[EXERCISE INSTRUCTIONS]
State how many lines in the listing below include the word "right", and add nothing besides the number.

[RAW DATA]
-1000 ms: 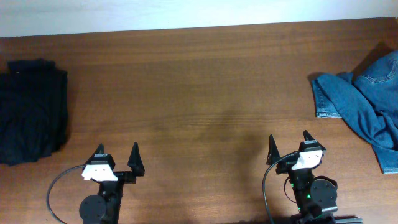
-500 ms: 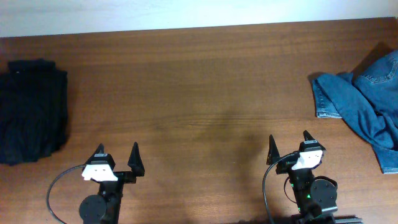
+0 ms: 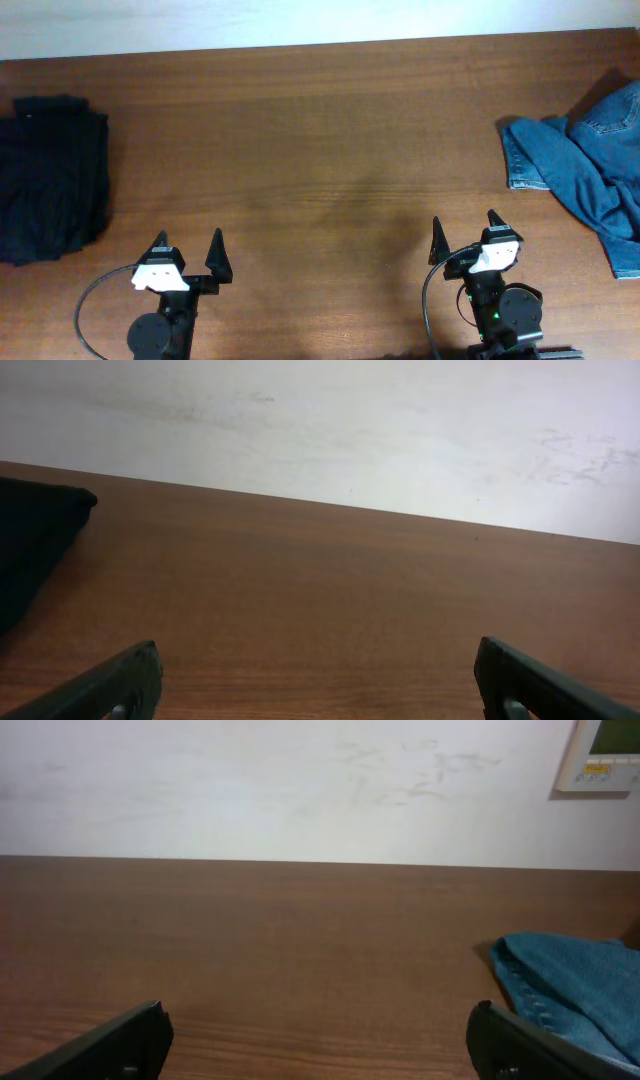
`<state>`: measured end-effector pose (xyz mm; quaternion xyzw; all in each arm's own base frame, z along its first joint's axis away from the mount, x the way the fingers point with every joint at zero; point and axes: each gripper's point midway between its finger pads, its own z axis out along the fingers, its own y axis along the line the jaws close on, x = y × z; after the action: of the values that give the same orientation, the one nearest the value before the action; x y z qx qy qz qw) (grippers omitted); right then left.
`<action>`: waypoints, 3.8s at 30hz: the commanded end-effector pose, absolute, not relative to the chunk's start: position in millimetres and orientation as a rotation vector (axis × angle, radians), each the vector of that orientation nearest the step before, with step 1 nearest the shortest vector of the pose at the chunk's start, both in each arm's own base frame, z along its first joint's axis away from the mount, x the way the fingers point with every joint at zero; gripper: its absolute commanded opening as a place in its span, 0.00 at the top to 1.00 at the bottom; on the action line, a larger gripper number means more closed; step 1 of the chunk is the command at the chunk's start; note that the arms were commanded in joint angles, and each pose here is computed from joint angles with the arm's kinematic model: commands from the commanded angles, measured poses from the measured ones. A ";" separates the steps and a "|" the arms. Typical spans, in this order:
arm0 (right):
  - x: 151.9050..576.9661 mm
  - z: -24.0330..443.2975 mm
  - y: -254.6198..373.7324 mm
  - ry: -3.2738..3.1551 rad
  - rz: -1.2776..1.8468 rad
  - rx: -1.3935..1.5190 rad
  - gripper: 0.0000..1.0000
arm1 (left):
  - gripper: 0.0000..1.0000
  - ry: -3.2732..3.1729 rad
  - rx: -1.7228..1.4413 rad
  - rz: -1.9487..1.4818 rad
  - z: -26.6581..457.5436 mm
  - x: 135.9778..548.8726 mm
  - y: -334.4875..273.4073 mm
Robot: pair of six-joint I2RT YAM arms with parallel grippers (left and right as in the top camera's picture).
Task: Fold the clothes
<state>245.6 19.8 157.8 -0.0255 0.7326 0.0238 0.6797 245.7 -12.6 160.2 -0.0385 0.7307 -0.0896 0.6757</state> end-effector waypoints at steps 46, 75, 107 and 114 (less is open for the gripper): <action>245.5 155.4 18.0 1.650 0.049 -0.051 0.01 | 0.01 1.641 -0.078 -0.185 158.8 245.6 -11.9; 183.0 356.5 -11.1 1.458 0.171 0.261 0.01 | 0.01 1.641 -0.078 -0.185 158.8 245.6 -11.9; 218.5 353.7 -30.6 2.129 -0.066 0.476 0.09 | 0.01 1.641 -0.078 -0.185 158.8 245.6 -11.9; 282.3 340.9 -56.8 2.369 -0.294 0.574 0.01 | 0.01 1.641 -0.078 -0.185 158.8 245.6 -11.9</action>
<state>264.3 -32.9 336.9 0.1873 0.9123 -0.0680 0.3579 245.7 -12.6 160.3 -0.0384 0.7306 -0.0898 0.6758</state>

[SOLUTION TO THE EXERCISE]
3